------ INFORMATION SHOWN

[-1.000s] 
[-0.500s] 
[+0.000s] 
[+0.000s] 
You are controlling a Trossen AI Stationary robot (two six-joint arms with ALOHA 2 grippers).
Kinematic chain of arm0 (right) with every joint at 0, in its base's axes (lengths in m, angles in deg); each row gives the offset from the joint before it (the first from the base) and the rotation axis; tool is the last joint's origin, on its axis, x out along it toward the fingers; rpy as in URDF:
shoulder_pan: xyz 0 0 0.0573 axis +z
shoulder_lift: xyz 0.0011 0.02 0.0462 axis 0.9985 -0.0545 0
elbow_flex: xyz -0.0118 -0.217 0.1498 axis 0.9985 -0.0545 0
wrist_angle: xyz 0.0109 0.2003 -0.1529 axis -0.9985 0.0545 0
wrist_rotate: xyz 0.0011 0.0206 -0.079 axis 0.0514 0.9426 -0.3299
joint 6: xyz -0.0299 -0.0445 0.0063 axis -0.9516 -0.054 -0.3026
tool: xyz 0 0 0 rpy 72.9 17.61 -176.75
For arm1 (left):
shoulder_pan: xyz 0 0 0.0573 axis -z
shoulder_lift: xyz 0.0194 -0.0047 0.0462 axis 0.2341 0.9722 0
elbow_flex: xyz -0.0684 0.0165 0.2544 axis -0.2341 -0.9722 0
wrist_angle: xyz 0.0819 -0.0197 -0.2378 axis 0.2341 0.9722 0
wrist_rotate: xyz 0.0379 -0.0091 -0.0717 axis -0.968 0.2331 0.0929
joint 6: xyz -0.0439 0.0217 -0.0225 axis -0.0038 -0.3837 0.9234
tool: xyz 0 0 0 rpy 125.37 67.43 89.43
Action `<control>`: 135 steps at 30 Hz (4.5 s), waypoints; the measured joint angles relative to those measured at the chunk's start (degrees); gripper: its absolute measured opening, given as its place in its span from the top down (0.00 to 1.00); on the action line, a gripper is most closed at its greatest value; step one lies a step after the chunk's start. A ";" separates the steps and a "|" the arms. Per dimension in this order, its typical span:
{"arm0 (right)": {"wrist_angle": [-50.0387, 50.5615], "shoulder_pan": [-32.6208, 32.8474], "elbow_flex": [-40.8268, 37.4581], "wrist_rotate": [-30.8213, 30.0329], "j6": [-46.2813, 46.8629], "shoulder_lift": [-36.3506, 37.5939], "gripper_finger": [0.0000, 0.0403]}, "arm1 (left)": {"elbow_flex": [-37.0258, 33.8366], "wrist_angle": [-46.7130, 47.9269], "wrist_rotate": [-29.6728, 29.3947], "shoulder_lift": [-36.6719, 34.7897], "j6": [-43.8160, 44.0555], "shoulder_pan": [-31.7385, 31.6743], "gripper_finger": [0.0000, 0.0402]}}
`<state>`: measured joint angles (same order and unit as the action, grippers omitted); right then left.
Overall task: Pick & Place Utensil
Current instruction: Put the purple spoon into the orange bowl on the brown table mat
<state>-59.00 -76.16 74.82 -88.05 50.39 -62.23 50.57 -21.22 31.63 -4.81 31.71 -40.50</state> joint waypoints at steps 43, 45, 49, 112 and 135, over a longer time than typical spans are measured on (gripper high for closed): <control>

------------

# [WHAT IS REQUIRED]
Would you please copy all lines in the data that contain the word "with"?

# [FINAL ANSWER]
You are controlling a Trossen AI Stationary robot (two six-joint arms with ALOHA 2 grippers).
Kinematic chain of arm0 (right) with every joint at 0, in its base's axes (lengths in m, angles in deg); each row gives the offset from the joint before it (the first from the base) and the rotation axis; tool is the last joint's origin, on its axis, x out along it toward the fingers; rpy as in URDF:

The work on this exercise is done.